◆ ASSIGNMENT ◆
Copy out each line from the start of the material below until the line with "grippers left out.", that line included.

Top of SOURCE DATA

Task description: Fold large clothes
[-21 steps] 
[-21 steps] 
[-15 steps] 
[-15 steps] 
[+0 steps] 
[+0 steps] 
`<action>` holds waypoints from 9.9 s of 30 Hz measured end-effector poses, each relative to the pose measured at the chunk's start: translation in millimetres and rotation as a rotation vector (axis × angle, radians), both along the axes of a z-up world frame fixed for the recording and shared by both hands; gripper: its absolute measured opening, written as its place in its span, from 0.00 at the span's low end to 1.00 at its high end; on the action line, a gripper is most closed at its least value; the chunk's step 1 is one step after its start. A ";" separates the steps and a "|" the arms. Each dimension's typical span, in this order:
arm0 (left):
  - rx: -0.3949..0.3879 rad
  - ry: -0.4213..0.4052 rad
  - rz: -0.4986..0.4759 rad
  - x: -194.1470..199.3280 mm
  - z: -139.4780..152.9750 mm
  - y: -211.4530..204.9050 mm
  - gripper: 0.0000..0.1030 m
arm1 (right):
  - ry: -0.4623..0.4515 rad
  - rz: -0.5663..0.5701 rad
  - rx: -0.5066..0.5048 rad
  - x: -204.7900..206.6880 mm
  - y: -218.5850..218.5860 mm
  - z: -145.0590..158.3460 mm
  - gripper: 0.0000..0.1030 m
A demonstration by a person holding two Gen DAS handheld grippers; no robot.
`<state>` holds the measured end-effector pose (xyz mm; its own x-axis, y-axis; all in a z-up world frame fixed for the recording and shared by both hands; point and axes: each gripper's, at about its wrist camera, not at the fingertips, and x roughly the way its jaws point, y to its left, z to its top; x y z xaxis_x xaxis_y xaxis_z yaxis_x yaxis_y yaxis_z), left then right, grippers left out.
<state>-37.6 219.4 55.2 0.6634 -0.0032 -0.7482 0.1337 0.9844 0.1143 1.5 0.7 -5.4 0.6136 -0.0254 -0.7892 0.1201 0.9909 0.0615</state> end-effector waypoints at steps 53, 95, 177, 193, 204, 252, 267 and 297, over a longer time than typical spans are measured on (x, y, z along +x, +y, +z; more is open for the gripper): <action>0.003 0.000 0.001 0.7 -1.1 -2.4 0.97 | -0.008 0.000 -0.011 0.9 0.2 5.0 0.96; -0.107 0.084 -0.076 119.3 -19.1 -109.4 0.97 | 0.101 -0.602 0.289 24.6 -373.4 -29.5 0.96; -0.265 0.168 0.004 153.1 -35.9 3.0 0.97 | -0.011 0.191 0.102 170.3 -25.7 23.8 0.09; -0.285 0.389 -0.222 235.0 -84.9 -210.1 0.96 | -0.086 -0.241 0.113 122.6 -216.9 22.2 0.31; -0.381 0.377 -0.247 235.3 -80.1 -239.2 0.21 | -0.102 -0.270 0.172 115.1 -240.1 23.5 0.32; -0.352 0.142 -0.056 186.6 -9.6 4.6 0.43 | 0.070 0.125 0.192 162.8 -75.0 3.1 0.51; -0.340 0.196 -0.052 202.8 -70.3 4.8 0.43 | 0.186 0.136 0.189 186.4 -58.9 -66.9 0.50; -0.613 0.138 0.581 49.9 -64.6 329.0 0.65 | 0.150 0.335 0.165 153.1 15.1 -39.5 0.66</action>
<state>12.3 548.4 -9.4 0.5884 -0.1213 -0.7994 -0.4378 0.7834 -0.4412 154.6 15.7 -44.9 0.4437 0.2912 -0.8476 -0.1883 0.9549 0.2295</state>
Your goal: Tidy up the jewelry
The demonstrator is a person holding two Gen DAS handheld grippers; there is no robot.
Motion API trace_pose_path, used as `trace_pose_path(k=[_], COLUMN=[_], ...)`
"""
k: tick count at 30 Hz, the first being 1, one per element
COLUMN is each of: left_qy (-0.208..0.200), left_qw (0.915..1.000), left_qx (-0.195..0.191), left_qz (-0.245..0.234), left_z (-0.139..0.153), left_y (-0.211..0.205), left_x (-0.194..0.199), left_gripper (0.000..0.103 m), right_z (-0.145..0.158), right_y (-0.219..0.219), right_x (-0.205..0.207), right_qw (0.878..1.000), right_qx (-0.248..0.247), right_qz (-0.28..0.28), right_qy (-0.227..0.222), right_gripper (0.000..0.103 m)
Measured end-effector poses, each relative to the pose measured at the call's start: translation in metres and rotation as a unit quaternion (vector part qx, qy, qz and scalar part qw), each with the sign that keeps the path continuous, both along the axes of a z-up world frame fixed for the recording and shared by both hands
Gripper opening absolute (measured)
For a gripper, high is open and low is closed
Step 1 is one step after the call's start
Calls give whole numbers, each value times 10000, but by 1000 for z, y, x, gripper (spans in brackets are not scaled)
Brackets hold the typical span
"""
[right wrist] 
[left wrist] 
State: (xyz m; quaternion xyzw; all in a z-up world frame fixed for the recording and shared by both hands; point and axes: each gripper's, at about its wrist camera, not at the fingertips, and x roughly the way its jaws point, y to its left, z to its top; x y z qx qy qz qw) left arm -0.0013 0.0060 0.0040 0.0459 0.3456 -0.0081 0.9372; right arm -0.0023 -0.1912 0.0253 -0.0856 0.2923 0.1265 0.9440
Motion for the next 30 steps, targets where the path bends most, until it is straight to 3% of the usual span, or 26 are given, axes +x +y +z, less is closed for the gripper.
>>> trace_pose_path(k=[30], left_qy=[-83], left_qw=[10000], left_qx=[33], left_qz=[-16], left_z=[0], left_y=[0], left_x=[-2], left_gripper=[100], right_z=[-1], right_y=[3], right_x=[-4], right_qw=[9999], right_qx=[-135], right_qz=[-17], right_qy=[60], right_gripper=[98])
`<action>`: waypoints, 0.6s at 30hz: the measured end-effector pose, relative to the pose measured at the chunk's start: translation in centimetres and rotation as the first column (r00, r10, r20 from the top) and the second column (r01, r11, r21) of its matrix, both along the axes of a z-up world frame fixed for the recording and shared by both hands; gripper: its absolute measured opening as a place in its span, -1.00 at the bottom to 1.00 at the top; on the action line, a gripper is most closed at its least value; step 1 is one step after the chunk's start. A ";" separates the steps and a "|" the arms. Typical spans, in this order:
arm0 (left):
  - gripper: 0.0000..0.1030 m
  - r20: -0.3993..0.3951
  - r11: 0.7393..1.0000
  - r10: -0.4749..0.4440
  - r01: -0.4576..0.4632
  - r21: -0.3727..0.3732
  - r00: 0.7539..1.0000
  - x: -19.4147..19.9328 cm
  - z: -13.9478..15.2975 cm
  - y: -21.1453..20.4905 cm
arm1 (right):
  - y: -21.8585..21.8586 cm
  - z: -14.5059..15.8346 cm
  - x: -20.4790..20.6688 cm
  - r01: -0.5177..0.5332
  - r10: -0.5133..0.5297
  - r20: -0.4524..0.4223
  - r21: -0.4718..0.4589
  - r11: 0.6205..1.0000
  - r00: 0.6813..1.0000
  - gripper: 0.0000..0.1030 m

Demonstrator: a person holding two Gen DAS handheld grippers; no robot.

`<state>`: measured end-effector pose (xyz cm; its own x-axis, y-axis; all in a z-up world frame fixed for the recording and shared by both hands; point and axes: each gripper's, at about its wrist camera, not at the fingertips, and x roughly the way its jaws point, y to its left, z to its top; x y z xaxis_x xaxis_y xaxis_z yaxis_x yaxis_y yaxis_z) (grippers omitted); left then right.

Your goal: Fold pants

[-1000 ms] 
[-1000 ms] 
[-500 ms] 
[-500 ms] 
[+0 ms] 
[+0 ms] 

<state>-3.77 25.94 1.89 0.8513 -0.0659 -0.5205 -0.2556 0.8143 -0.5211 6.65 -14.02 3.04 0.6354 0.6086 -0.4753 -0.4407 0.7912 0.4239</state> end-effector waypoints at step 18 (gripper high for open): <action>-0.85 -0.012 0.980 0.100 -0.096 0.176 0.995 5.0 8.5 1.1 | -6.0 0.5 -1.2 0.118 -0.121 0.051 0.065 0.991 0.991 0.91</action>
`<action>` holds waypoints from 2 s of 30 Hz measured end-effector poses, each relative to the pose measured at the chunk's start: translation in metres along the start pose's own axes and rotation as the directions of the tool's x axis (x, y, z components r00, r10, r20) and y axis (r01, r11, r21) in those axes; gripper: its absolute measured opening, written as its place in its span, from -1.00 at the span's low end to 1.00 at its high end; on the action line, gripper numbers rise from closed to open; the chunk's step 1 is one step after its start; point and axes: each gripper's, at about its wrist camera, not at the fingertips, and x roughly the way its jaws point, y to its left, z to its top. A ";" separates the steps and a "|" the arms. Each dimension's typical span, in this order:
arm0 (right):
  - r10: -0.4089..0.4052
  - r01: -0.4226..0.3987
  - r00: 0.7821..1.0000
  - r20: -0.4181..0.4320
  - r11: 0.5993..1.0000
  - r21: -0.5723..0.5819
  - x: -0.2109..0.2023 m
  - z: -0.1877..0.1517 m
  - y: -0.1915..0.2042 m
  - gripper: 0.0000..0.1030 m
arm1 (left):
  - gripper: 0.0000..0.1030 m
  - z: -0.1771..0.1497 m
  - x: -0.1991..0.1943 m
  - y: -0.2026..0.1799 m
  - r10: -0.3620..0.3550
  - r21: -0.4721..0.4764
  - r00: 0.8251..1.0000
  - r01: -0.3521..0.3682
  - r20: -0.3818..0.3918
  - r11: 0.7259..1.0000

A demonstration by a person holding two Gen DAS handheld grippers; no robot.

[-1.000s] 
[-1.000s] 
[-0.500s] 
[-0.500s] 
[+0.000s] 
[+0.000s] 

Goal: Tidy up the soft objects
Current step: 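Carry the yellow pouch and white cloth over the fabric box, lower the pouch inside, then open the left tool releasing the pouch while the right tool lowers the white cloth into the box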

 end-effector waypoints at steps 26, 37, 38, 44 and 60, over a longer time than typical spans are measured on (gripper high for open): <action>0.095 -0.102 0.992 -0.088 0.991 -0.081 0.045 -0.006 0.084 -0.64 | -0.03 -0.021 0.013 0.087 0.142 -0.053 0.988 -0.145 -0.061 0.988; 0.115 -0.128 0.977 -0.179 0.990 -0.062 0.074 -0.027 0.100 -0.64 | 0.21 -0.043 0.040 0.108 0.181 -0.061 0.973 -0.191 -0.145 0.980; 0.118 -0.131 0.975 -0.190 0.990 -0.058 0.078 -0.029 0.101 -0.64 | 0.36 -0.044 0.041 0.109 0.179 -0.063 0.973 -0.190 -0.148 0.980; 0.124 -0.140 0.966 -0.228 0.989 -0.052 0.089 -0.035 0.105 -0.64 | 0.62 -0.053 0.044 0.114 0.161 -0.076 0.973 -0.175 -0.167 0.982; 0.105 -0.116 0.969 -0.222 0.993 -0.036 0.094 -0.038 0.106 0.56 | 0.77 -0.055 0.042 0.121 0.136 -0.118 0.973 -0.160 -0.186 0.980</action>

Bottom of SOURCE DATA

◆ WRITTEN RESPONSE ◆
Task description: Fold large clothes
[-21 steps] 
[-21 steps] 
[-15 steps] 
[-15 steps] 
[+0 steps] 
[+0 steps] 
`<action>` holds waypoints from 9.9 s of 30 Hz measured end-effector poses, each relative to the pose measured at the chunk's start: translation in millimetres and rotation as a rotation vector (axis × angle, radians), both along the axes of a z-up world frame fixed for the recording and shared by both hands; gripper: its absolute measured opening, written as its place in its span, from 0.00 at the span's low end to 1.00 at its high end; on the action line, a gripper is most closed at its least value; the chunk's step 1 is one step after its start. A ";" separates the steps and a "|" the arms. Each dimension's typical span, in this order:
arm0 (left):
  - rx: -0.3949..0.3879 rad
  - ry: -0.4213..0.4052 rad
  - rz: -0.4986..0.4759 rad
  - x: -194.1470..199.3280 mm
  - z: -139.4780..152.9750 mm
  - y: -211.4530..204.9050 mm
  - gripper: 0.0000..0.1030 m
arm1 (right):
  - ry: -0.4623..0.4515 rad
  - rz: -0.5663..0.5701 rad
  - rx: -0.5066..0.5048 rad
  - x: -204.7900..206.6880 mm
  - y: -218.5850..218.5860 mm
  - z: -145.0590..158.3460 mm
  - gripper: 0.0000..0.1030 m
A demonstration by a person holding two Gen DAS handheld grippers; no robot.
`<state>` holds the measured end-effector pose (xyz mm; its own x-axis, y-axis; all in a z-up world frame fixed for the recording and shared by both hands; point and axes: each gripper's, at about its wrist camera, not at the fingertips, and x roughly the way its jaws point, y to its left, z to its top; x y z xaxis_x xaxis_y xaxis_z yaxis_x yaxis_y yaxis_z), left then right, grippers left out.

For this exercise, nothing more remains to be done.